Are you a Class 1 police driver, as I imagine your driver was? If so, you're on.


----------



## BentMikey (17 May 2010)

So that's a refusal then. Thanks for admitting I'm right.


----------



## CopperBrompton (17 May 2010)

BentMikey said:


> So that's a refusal then. Thanks for admitting I'm right.


No, it's an agreement to a like-for-like experience. If it hadn't been a police response car, I'd have been every bit as upset as you.

Anyway, as I say, let's just agree to disagree.


----------



## BentMikey (17 May 2010)

Rubbish. The driver is not relevant, the closeness of the pass is. I just told my neighbour (copper), and he laughed at you, saying no reasonable person would place their wife and kids in that situation.

You wouldn't do it, you're just being a keyboard warrior on here. And even if you would, you're then not being particularly sane, and I bet your wife would refuse out of hand. Anyone care to suggest otherwise?


----------



## Sh4rkyBloke (17 May 2010)

It doesn't matter how experienced and/or well trained the driver is, that pass was far too close. The air turbulence alone could have caused problems. The fact that it is by a Police Officer just makes it worse, as they *should* know better with all their extra training.

P*ss poor driving.


----------



## HLaB (17 May 2010)

Having just seem the vid I'm not surpised by Mikey's reaction. We can only hope that it was an overtake judged to the n'th degree by a top class driver but it was still a pi$$ poor overtake, which doesn't suggest it was.


----------



## BentMikey (17 May 2010)

I've found out that's a dog car apparently, so I don't think they will have the highest level of police driver training. Probably just a blues and twos certification, or something like that. Maybe one of the coppers on here could elaborate on the likely training?


----------



## CopperBrompton (17 May 2010)

BentMikey said:


> The driver is not relevant


Like I say, let's just agree to disagree. What matters is that it happened to you, and you're unhappy about it. I wish you success if you decide to pursue it.


----------



## BentMikey (17 May 2010)

No Ben, admit your error. You've lost your debate point, move on. You don't have the courage to place your family in a similar situation, so you know you're wrong, and your refusal to admit it is p1$$ poor. I no longer have any respect for your debating, you're all mouth and no trousers.


----------



## Ashtrayhead (17 May 2010)

BentMikey said:


> I've found out that's a dog car apparently, so I don't think they will have the highest level of police driver training. Probably just a blues and twos certification, or something like that. Maybe one of the coppers on here could elaborate on the likely training?

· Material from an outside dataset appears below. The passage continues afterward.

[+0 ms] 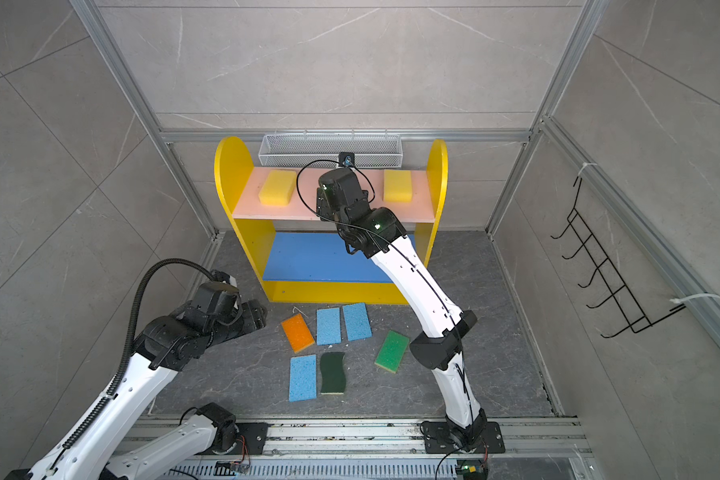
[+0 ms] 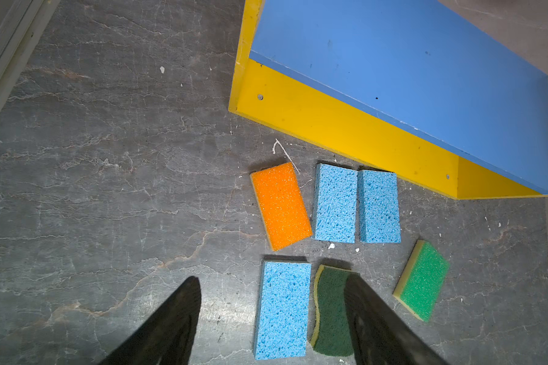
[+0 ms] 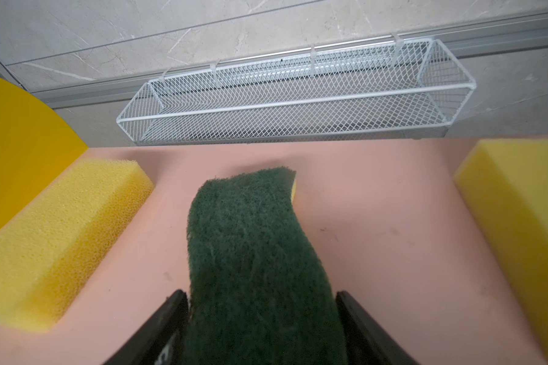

The driver would need to be response trained at least and would have had some sort of 'familiarisation' for the vehicle. There are some dog handlers who are also advanced drivers, but that doesn't excuse the overtake, especially when you see that the wing mirror is a gnat's cock from you! 
I don't think the driver saw you as his road position doesn't deviate at all.


----------



## DrSquirrel (17 May 2010)

User3143 said:


> No, it's people that take into account the ''what if'' scenarios that make the roads more dangerous for people that don't account for them.
> 
> You could go on all day about ''what if's'' and still come to the same conclusion and on this basis - it's bollox.



What on earth are you on about?

*People who drive more safely(taking into account possibilities... ifs) are making the road more dangerous for the people that don't??*

Can't you see how crazy that is?



There is a balance needed for the if, and the amount of risk something poses...
Here we have the risks of *speed *and a *vulnerable road user*, matched with (as people want to point out, but wasn't that close) *oncoming traffic*, and maybe the *traffic island*. Tell me, which risks can the driver control... (note: speed + passing distance).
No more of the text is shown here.